Work to complete — Check each line of the entries below for the string "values"; copy every line where it appears.

Data for this task —
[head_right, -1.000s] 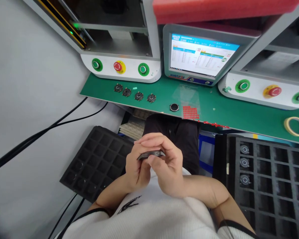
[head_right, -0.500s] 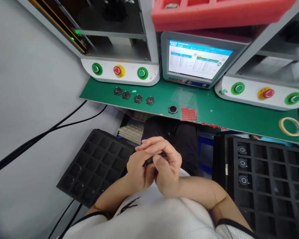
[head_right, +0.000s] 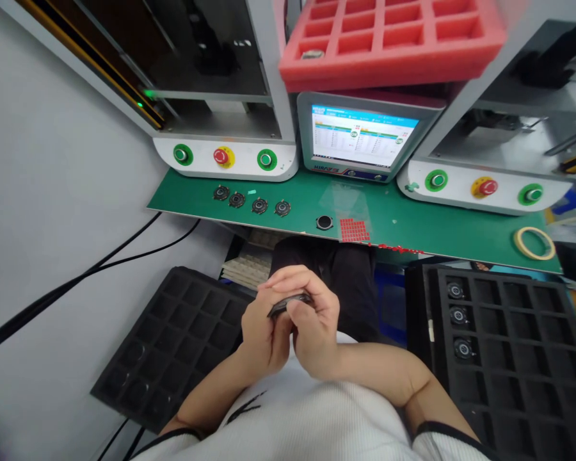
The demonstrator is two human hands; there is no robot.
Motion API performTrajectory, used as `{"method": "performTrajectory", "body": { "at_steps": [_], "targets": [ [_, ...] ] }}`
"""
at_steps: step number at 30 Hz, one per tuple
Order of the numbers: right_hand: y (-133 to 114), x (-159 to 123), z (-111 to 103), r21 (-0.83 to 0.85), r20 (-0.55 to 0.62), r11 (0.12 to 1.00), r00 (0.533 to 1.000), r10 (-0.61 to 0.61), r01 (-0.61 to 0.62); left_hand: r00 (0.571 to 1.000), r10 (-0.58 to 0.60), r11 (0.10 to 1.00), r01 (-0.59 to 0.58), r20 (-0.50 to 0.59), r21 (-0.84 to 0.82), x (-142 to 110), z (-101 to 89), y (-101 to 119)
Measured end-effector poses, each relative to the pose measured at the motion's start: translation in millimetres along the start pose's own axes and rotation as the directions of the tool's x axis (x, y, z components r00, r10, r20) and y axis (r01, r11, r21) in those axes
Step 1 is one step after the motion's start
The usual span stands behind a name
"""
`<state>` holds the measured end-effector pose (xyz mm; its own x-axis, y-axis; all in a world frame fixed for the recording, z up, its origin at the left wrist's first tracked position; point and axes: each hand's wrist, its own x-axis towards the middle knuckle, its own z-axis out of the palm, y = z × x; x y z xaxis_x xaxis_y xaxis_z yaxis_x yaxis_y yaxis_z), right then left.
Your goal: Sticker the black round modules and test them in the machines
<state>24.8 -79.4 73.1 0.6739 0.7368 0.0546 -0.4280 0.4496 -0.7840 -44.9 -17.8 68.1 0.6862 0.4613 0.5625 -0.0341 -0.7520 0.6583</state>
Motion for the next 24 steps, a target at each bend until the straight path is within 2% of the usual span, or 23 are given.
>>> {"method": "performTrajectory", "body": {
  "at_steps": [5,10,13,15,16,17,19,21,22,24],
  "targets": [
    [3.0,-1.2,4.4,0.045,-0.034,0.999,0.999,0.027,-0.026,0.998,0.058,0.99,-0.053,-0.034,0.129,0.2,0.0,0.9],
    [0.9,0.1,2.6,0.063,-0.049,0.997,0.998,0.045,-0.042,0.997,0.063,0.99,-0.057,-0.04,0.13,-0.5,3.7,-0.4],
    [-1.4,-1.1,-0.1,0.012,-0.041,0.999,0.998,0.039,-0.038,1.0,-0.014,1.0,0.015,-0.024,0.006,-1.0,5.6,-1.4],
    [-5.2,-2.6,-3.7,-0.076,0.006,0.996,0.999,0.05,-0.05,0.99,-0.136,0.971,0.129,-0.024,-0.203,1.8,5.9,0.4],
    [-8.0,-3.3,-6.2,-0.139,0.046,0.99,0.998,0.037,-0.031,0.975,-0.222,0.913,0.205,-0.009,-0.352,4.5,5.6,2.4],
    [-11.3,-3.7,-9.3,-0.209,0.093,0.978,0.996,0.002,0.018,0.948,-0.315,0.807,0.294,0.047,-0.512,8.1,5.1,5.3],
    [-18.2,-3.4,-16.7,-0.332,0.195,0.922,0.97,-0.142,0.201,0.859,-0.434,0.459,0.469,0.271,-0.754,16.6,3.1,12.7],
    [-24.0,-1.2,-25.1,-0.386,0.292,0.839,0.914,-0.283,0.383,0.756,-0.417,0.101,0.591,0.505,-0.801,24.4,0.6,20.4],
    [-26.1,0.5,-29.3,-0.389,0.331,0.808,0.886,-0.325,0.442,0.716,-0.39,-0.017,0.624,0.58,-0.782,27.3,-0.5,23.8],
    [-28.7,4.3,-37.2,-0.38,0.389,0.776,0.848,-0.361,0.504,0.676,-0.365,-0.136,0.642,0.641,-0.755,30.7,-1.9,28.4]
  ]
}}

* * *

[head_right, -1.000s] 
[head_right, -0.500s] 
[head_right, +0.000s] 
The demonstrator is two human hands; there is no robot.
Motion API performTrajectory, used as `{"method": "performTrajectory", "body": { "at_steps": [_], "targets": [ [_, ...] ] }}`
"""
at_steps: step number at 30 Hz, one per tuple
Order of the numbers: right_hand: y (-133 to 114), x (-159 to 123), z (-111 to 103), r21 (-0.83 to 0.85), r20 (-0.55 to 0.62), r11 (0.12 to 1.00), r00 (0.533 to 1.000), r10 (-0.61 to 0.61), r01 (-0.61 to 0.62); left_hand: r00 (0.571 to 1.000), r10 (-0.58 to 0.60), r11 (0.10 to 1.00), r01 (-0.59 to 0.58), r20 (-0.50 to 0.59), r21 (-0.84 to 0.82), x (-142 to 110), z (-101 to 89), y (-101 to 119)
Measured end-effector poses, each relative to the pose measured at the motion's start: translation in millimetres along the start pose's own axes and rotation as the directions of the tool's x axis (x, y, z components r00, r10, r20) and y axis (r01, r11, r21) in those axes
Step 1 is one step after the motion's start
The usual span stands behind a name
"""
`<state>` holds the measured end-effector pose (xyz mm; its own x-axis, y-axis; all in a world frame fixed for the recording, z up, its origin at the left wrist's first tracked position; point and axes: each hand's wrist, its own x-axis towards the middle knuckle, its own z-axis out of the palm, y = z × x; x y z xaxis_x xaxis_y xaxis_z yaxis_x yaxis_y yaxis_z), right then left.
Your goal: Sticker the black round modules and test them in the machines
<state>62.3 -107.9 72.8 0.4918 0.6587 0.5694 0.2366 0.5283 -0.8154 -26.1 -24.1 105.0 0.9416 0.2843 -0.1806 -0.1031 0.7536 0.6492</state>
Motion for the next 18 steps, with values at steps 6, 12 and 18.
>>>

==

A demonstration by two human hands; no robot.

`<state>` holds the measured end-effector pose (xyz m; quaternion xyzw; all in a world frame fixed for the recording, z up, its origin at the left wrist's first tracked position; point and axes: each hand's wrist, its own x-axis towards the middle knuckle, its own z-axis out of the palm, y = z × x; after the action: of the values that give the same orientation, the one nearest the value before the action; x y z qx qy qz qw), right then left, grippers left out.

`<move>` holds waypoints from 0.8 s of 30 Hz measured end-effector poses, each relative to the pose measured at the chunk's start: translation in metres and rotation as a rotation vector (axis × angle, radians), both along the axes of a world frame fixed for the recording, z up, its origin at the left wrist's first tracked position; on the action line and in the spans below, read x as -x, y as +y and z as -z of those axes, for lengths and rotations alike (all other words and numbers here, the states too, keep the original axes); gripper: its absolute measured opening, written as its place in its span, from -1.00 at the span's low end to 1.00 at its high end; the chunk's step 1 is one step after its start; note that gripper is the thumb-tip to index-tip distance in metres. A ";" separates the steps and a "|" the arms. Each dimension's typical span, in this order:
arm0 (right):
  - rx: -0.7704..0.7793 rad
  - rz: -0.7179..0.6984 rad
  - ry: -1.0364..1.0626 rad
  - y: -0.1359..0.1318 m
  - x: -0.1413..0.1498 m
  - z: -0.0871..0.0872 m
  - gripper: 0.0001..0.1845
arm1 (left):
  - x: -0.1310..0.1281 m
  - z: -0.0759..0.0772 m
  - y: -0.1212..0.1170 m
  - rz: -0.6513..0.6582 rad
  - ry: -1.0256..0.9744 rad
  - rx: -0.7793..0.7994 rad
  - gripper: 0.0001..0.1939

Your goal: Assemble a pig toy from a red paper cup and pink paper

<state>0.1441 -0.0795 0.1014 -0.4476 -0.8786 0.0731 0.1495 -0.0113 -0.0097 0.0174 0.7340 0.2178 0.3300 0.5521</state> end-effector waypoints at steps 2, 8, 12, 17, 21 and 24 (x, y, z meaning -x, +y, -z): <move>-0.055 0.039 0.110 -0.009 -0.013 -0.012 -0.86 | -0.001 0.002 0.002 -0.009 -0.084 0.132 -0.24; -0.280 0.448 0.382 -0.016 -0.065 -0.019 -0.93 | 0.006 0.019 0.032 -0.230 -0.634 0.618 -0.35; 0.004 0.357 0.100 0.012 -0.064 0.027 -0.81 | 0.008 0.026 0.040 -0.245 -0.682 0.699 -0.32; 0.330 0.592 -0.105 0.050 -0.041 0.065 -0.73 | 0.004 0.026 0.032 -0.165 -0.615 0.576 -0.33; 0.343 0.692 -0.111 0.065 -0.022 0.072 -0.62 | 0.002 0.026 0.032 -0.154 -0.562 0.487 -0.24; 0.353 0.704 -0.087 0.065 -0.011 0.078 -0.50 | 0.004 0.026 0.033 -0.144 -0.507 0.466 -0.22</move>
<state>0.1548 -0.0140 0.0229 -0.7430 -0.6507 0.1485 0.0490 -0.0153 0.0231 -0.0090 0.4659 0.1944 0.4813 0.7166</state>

Result —
Motion for the next 18 steps, with values at steps 6, 12 and 18.
`<state>` holds the measured end-effector pose (xyz m; quaternion xyzw; all in a world frame fixed for the recording, z up, its origin at the left wrist's first tracked position; point and axes: each hand's wrist, its own x-axis towards the middle knuckle, its own z-axis out of the palm, y = z × x; after the action: of the values that give the same orientation, the one nearest the value before the action; x y z qx qy qz qw), right then left, grippers left out.

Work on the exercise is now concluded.